Note to the unfamiliar: Hola serves Spanish-inspired tapas cuisine.

Wednesday, June 2, 2010

Santosha, or Contentment

The niyama Santosha, or contentment, is about being satisfied with – and grateful for – whatever you have and whatever happens. It’s an easy concept to understand, but a challenge to put into practice.

We all have moments of contentment – when everything seems “just right.” But – at least for me – it never seems to last. I can always find something to worry about.

Practicing Santosha asks us to accept what is, and to make the best of everything. This is easy when things are going well. But much more of a challenge in the difficult times.

I think it’s helpful to remember that nothing is permanent. So when life gets tough, remind yourself that things will eventually change, because they always do. And when life is going well, enjoy it. Just enjoy it.

For me, achieving contentment isn’t something I can will into being. Instead, it just seems to happen on its own. But I’ve learned a few tricks over the years to invite contentment to show up more frequently.

1. At the end of the day, make a list of five things for which you are grateful. Be specific – cite things that happened that day, rather than general topics like “my family” and “my job.”

2. Express gratitude in the moment – Having lunch with a friend whom you haven’t seen in awhile. Don’t just think “I’m glad we did this.” Say it! It’ll make you both feel good.

3. Express gratitude for the ordinary. I swear, one of the secrets of a healthy relationship is to appreciate the everyday things your partner does. “Thanks for making a delicious dinner” goes a long way with me, even though my husband says it several times a week. I’m finding that “Thanks for working so hard today” makes him feel appreciated at the end of a long day.

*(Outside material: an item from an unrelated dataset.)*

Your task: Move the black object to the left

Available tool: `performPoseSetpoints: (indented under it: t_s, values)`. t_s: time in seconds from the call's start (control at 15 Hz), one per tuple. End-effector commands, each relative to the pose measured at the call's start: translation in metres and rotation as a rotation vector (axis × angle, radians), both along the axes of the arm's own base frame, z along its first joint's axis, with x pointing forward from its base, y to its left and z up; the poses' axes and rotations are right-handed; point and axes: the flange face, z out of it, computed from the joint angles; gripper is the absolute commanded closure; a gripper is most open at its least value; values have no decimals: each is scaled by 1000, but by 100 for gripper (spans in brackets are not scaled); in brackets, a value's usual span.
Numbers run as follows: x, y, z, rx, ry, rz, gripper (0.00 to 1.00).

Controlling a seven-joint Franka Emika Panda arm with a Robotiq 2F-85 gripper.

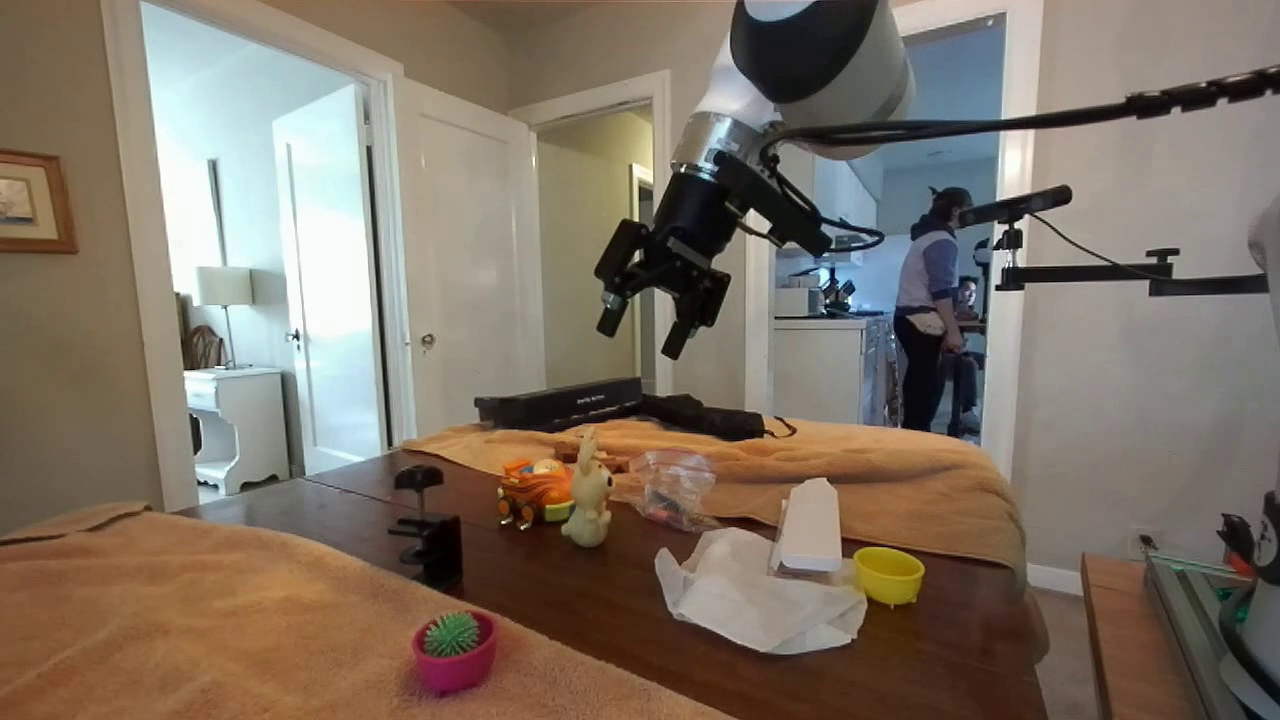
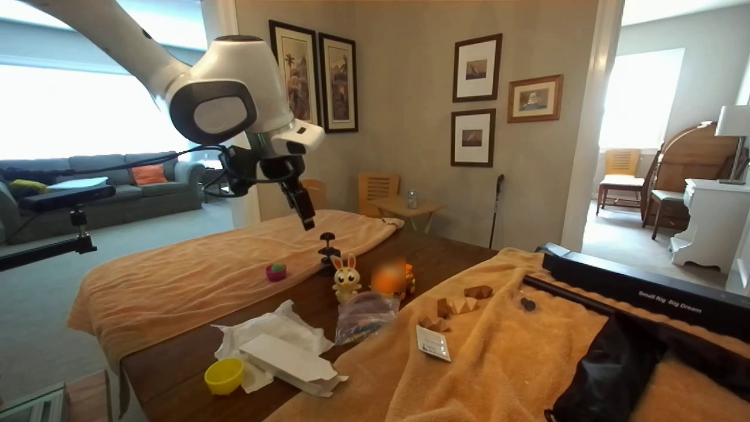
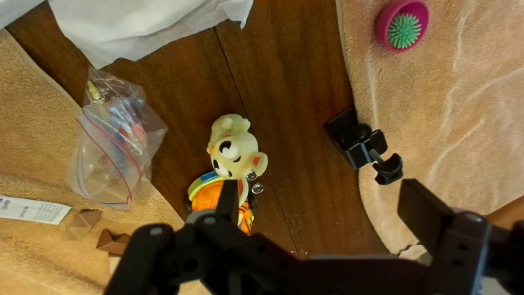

On the yoga mat, practice contentment by accepting yourself for who you are. And be grateful! Rather than berating yourself for letting your thighs get jiggly, be grateful that your legs are strong enough to support you in warrior pose. Rather than cursing your tender wrists, be grateful that you’re coming to class each week to try to strengthen them.

Life is short. Don’t waste a precious minute talking down to yourself. But when you catch yourself doing it, immediately counter it with a positive thought. It isn’t always easy to pay oneself a compliment, but it’s not too hard to find something to be grateful for.